## Your task
The output is the lines below from the one with "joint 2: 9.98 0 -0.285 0" through the one with "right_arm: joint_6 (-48", both included, printed exactly and with no other line.

## Data block
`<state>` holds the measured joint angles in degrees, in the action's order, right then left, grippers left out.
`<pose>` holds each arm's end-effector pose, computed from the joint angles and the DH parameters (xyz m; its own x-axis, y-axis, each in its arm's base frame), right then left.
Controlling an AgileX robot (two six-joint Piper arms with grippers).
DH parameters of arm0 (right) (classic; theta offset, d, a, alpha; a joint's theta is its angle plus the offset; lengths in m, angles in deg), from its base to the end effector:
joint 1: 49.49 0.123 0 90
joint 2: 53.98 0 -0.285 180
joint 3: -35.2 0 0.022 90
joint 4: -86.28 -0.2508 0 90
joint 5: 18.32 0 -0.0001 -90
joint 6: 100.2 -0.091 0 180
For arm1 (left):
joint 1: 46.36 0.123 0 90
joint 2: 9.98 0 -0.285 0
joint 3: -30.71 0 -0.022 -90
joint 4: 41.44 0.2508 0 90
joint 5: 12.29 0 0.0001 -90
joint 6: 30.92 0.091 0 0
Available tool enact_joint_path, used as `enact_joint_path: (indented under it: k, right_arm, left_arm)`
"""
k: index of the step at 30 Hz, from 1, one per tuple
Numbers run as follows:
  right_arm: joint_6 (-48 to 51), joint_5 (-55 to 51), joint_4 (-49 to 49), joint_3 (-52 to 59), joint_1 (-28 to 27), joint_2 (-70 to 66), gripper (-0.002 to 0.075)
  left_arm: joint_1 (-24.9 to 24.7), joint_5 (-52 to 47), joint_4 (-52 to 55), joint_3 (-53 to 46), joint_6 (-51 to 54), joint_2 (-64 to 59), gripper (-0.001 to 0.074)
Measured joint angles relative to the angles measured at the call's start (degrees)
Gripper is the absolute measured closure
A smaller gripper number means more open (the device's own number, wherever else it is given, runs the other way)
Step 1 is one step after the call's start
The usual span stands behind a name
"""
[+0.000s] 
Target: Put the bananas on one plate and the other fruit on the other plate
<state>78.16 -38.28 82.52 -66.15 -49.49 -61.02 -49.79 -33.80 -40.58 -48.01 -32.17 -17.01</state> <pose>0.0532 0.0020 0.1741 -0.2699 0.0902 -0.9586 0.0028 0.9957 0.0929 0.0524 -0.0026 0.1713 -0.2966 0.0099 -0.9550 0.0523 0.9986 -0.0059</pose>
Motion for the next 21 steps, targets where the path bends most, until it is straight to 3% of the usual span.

## Exercise solution
joint 2: 9.98 0 -0.285 0
joint 3: -30.71 0 -0.022 -90
joint 4: 41.44 0.2508 0 90
joint 5: 12.29 0 0.0001 -90
joint 6: 30.92 0.091 0 0
Available tool enact_joint_path, used as `enact_joint_path: (indented under it: k, right_arm, left_arm)`
"""
k: index of the step at 30 Hz, from 1, one per tuple
Numbers run as follows:
  right_arm: joint_6 (-48 to 51), joint_5 (-55 to 51), joint_4 (-49 to 49), joint_3 (-52 to 59), joint_1 (-28 to 27), joint_2 (-70 to 66), gripper (-0.002 to 0.075)

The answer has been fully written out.